Broncos OC Mike McCoy: 'I can make any of our quarterbacks better'

ENGLEWOOD, Colo. -- Of all the things Mike McCoy has said since he returned as Denver Broncos offensive coordinator, his comment about working with quarterbacks is rock solid.

"I've worked with all kinds of quarterbacks. I think we can make an offense that works for all our quarterbacks," McCoy said. "... I think I can make any of our quarterbacks better and adjust to what they do best."

McCoy, the former San Diego Chargers head coach, has indeed "worked with all kinds of quarterbacks." This is the guy, after all -- with the help of current Miami Dolphins coach Adam Gase -- who took apart a traditional pro offense in a week to install an option-based attack for Tim Tebow in 2011.

After the 2011 season ended with that option-based attack cratering in a blowout loss to the New England Patriots in the divisional round, the Broncos signed Peyton Manning. In that overhaul, McCoy and Gase went from an option-based run offense to a no-huddle attack with Manning taking snaps out of the shotgun.

Former Broncos coach John Fox joked: "We wanted to see if we could go all the way from one side of the deal on offense, all the way over to the other."

McCoy can, and will, work with any quarterback the Broncos put behind center. And that flexibility, that versatility, is something McCoy has emphasized since his arrival for his second stint with the Broncos -- he served as Denver offensive coordinator from 2009 to 2012.
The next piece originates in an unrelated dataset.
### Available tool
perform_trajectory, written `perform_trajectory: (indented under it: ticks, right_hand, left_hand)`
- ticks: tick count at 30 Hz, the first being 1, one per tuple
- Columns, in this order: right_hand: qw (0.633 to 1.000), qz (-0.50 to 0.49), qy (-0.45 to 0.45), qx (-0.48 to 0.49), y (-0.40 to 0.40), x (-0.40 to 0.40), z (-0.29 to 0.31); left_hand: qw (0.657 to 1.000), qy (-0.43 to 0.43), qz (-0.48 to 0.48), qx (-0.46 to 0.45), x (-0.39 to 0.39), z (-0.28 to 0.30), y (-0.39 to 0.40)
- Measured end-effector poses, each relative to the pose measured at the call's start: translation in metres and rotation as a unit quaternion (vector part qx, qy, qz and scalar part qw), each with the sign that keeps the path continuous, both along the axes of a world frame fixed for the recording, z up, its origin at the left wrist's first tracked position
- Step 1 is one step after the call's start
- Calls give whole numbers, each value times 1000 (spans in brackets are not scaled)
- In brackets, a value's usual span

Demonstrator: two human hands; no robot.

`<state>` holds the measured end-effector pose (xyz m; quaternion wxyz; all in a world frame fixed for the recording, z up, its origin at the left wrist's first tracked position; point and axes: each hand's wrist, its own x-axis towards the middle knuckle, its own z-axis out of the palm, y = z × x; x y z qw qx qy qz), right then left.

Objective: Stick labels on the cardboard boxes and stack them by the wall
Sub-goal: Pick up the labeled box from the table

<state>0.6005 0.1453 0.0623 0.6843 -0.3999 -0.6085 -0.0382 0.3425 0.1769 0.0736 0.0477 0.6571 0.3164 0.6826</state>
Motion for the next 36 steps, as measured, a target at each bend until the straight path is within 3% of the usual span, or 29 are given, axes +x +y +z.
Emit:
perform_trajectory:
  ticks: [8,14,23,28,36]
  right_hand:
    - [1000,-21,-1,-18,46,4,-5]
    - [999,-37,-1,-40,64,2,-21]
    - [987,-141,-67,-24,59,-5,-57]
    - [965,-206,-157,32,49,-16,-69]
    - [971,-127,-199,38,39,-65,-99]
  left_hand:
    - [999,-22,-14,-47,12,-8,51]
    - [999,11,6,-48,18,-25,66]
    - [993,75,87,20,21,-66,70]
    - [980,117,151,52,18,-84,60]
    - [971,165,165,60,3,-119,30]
"This is going to be a very player-friendly system," McCoy has said. "I think that is one thing we have always done. ... I think we're always going to try and do what the players do best."

The proof will always be in their actions in free agency, but the Broncos, from general manager John Elway to coach Vance Joseph to McCoy, have said the plan is to pick Trevor Siemian or Paxton Lynch to be the team's starting quarterback next season.

Siemian and Lynch will work in the same playbook, but they are different players with different levels of experience in NFL offenses and different physical skills. Former Broncos coach Gary Kubiak, who picked Siemian as the team's starter last season, saw him as more NFL-ready. He believed he has the ability to handle "a ton of information" for quicker decision-making and a better ability to throw the ball on time.

But Kubiak also saw Lynch's physical abilities and size as assets. Kubiak said earlier this month the learning curve remains a little steeper for Lynch, who did not call plays, use many audibles, play under center or work out of a huddle at the University of Memphis.

That means McCoy and quarterbacks coach Bill Musgrave will have to adjust for each player. Musgrave, who was the Oakland Raiders' offensive coordinator last season and who hired McCoy for his first job as an NFL assistant in Carolina, is another former playcaller.

Joseph has said a major key to the Broncos' potential success will be how McCoy and Musgrave, who have both called plays before, work together. Broncos tight ends coach Geep Chryst also has called plays previously.

Asked if he hoped there was some creative tension between McCoy and Musgrave, Joseph said: "I hope so. That tension is always good tension.

"They've all called plays. So that's exciting for us. But with those personalities, it won't be an issue ... [Musgrave] called plays for a playoff team a year ago and he's been great with young quarterbacks. Mike mentioned it -- he kind of broke Mike into the business, so having that relationship between those two guys, it's going to be awesome for us to have all those minds come into one game plan each week. It's going to be important."

McCoy did not call plays in his four seasons as the Chargers' head coach (2013-16), but he said he has a "burning desire" to call plays with Denver. He also promised to call for input with the intention of making it work for the quarterbacks.

"For four years, I've kind of missed that," McCoy said. "I'm excited to get back in this and call plays. I think a great thing about my job is the staff we've put together. ... I think these coaches are going to learn that I talk a little bit more on the headsets on game day. I'm going to ask for a lot of input."